Alma Ha’rel’s Lady in the Lake is this year’s most beguiling mystery. Two women, played by Moses Ingram and Natalie Portman, find themselves in each other’s orbits in 1966 after two disapperances change the course of their lives forever. As they grapple with privilege, racism, and antisemitism, they must confront their own identities as they try to keep their heads above water. Ingram’s Cleo Johnson refuses to lead a life of quiet desperation.
Right before I hopped on a Zoom with Ingram, I discovered that she is actually from Baltimore. I couldn’t help but think about visiting the faded past of the city where you grew up, but Ingram was thrilled to be transported to a vital, thriving time in her hometown’s history.
“I heard so many stories about the kind of place that Baltimore was and used to be,” Ingram says. “It was just so hard to imagine that people look at Baltimore like New York City, in a sense, when we think of New York today. That was wild to me. Getting to see it, though, under these lights and so done up was just gorgeous. Beautiful. It’s nice to know that I’m part of such a legacy of that city. My whole family is still there and getting to bring my parents to the set and see things that they remember from when they were really little was really cool for me.”
Johnson has a job as a window model of a department store, and, in the first episode, she has the clothes taken right off her back when Portman’s Maddie Schwartz needs the garment in an emergency. At work, Johnson has to put on a show, and it speaks volumes about how she has to pretend in certain spaces. I kept thinking of the silence in that window.
“For Cleo, I think, of the days that you have to be smiling and putting that on when you don’t reall want to, but it’s quite literally a job,” she says. “To even get that job, you gotta look good, and you have to go to the interview looking like robbing Peter to pay Paul–to look like something even though they are going to put you in their clothes. I also imagine that it was really cold in the wintertime in those little boxes. Cleo doesn’t have time to thing about it. It’s the job.”
Ingram’s narration is delicious. She reveals that it gave her a further insight into the season’s arc when she had the opportunity to record the voiceover after filming ended. It feels like she is floating over the entire season, just out of our determined reach.

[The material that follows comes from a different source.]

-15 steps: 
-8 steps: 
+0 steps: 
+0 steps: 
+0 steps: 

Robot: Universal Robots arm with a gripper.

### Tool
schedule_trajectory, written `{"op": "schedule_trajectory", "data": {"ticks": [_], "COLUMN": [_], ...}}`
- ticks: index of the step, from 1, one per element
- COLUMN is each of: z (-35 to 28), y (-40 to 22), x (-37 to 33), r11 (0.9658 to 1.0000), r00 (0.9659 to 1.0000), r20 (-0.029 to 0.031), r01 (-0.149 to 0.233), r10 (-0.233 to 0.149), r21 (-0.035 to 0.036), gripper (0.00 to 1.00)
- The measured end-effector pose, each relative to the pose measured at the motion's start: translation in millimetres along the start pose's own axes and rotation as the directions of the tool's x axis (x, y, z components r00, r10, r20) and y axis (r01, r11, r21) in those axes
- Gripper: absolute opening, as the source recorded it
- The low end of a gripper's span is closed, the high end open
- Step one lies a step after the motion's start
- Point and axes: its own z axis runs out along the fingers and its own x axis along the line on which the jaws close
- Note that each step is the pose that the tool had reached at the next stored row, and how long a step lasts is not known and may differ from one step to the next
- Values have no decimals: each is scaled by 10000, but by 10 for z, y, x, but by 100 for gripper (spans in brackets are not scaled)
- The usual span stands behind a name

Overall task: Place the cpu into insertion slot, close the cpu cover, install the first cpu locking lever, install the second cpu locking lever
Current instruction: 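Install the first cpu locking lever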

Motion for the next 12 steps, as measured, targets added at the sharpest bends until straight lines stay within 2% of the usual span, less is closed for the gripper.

“The gift of the voiceover is that it wasn’t something that we knew would exist until post-production,” Ingram says. “When I went back in for ADR, we essntiall had a whole other vision of the story to tell. Having the memories of making those moments as I watched and did a voice performance was really useful, because I had already done it. I think it would’ve been different if it was the other way around. You get to watch your performance and add other layers on top of it, and I really enjoyed that part.”
There is a theme of sacrifice running through Johnson’s story as she has to consider maintaining her dignity while providing for her family. She represents countless women who have had to do the same. ‘I ain’t got time for dreaming,’ she says early in the season, a line that stays with you through the season’s end.
“I think dreaming is something that Cleo has given up on, and that sense of futy has taken place of the idea of freedom. She has kids to take care of and that’s the thing that she has to be most focused on while she’s surrounded by people who might be doing it exactly how they should be doing it. For better or worse, they are living their lives. I feel like that’s not an opportunity Cleo has ever had and doesn’t really get it until the end–but not without a cost.”
In one of the last interactions between Cleo Johnson and Maddie Schwartz, Portman’s character has the audacity to ask Johnson if there is any way that the two could keep in touch. I love that Ingram doesn’t let the moment breathe between them. She doesn’t give Maddie an inch. Was there any possibility that Cleo Johnson’s answer would change? Ingram doesn’t think so as she reflects once more on her connection with the show.
“Not at that point,” she says quickly. “Cleo is forced into this position, because of Maddie’s entitlement. She tells her that she wouldn’t be there anyway if she could’ve just stayed dead. In that moment, Cleo has gone through the wringer to bring her documents, and she has the nerve to ak if they could be friends? No, ma’am.
Lady in the Lake, in a very particular way, was such a part of me and my home. It was special to me to watch and experience, because, here I am, in a place where I thought I had to leave to ever make something about myself in my life. To have this momentous moment that was sort of meta was very special to me.”
Lady in the Lake is streaming now on Apple TV+.